WASHINGTON – Arizona educators Wednesday praised a Bureau of Indian Education program that gets Native American parents actively engaged in the education of their children from birth until kindergarten.

Arizona has eight of the nation’s 43 Family and Child Education, or FACE sites, which assist tribal families in home-based, early childhood and adult education, and job training.

“The FACE model recognizes that education begins at birth and parents are the first and most important teacher of their child,” said Jacquelyn Power, the superintendent and principal of Blackwater Community School, a school on the Gila River Indian Reservation.

Power was one of five witnesses who testified at a Senate Indian Affairs Committee oversight hearing on the progress of early childhood development and education in Indian Country.

Power said her school, which runs from preschool to second grade, has participated in the FACE program for 21 years. She said the program works with families from before a child is born until the time he or she is 5, encouraging families to enroll the children in early educational programs like preschool.

“FACE is the most significant education initiative in the BIE’s history,” Power said in her testimony.

Etta Shirley, FACE coordinator and principal of Little Singer Community School in Winslow, said the four-component program focuses on early childhood education, adult and parent education, “home-based” training and “parent as teacher” training – or PAT Time – at a center.

Parenting educators at each FACE site assist preschool tribal children with in-home education and education at their PAT centers where parents can help teach their children.

Power testified that the FACE program has shown improvement in early education for Indian children and that those who regularly participate in it are “academically stronger.”

“Some of the outcomes for the home-based program show that nearly 100 percent of the children from tribal families receiving this service (are) enrolled in preschool,” Power said.

Children who participate in FACE have also regularly exceeded the national average for English language development and vocabulary, Power said.

Sen. Jon Tester, D-Mont., said the program appeared to be a “success,” while Sen.

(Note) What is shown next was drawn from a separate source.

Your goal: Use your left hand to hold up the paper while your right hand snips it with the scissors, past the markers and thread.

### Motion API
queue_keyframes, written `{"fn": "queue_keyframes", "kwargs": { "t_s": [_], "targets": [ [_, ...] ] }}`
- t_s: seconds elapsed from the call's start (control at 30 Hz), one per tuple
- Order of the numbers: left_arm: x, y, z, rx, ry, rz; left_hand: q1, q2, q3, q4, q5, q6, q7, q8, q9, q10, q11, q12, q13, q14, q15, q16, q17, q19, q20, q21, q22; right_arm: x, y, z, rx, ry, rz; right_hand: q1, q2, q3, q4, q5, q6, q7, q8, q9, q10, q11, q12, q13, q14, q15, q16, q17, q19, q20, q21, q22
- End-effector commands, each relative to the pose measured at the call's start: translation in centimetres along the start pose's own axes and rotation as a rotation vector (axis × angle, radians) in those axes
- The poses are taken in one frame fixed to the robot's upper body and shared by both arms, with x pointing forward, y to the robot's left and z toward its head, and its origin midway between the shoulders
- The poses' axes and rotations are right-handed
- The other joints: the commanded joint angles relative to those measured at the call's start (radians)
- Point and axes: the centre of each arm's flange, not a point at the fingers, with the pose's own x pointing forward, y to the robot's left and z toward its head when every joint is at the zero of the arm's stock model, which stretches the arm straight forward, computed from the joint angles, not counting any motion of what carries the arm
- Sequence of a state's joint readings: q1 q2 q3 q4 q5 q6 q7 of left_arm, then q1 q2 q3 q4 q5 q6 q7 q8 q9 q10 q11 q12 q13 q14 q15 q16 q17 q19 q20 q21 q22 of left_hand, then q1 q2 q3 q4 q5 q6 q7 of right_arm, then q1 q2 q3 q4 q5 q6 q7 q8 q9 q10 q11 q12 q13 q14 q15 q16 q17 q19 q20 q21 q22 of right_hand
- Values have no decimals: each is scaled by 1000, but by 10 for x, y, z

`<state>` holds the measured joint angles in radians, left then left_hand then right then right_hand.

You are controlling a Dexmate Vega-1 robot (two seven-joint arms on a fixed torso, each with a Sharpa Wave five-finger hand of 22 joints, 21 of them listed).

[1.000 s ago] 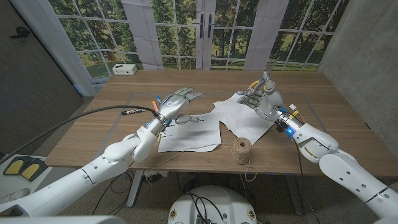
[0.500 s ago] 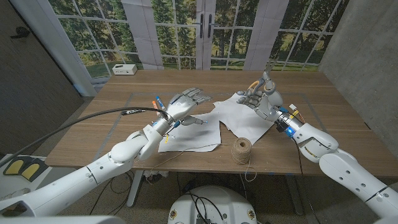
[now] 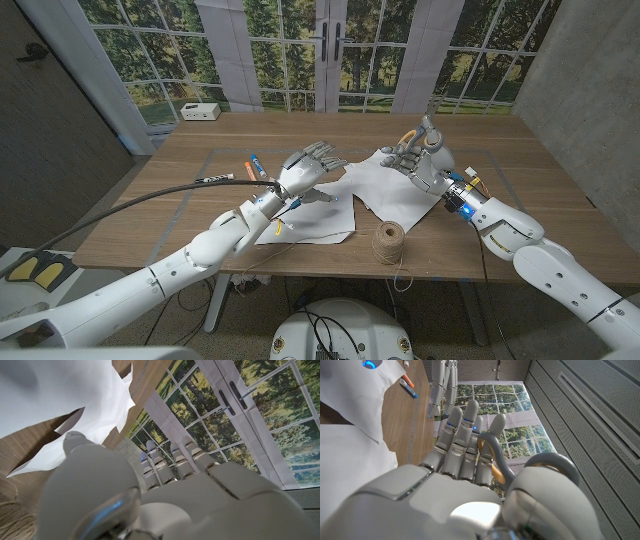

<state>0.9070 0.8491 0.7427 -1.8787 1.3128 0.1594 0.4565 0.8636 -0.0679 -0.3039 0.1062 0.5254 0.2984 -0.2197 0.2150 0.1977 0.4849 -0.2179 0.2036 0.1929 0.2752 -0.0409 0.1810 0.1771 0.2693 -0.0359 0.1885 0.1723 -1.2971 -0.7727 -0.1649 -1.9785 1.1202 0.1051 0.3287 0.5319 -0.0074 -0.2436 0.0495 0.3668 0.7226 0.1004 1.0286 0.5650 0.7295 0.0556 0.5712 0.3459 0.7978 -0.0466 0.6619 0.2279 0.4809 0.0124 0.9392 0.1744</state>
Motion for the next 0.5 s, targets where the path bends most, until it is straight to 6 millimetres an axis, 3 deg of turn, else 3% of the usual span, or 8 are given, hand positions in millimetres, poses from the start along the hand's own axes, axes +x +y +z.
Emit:
{"fn": "queue_keyframes", "kwargs": {
  "t_s": [0.03, 0.5],
  "targets": [
    [5, -4, 13, 107, -8, 23, 11, 1, -2, 0, 5, 12, 0, 5, 3, 11, 3, 6, 4, -1, -161, 6, 2, -1, 3, 3, 3, 2, 0, 0, 0, 8, 5, -1, 9, -3, -8, 2, -52, 47, 9, -1, 75, -5, -5, 3, -41, -100, -2, -1, 9, 0, -2, 5],
    [17, -14, 21, 108, -46, 24, 9, 2, -5, 2, 12, 39, 1, 11, 3, 29, 4, 12, 5, 11, -166, 10, 2, 9, -3, 7, 4, 2, 2, 3, -12, 6, 10, 4, 15, 0, -14, 0, -55, 46, 14, 0, 73, -7, -11, 2, -44, -102, -3, -1, 11, 2, -13, 5]
  ]
}}
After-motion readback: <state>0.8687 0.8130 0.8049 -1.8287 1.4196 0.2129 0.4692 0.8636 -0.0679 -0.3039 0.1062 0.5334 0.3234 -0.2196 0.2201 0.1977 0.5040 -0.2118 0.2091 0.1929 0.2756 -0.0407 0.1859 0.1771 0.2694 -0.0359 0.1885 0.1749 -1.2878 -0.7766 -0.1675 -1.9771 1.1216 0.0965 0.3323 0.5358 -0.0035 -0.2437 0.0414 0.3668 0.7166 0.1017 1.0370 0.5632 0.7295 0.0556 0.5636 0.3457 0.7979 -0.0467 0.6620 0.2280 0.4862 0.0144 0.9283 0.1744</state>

Heidi Heitkamp, D-N.D., called FACE and programs like it big steps toward improving the education of Native American children.

“This absolutely is the beginning of a change,” Heitkamp said.

Improving these programs for tribal children is important, she said.

“If we don’t do it here … we will continue to spend money on prisons, we will continue to spend money on juvenile detention, and we will continue to be frustrated,” Heitkamp said. “We can, in fact, change this because it is for so many children the absolute hope of the future.”

Shirley said next step for the FACE program in Arizona is to work with the Navajo Nation’s Health, Education, and Human Services Committee.

“We’re going to be talking with them on trying to get their support to help us push this four component FACE … throughout Arizona,” Shirley said.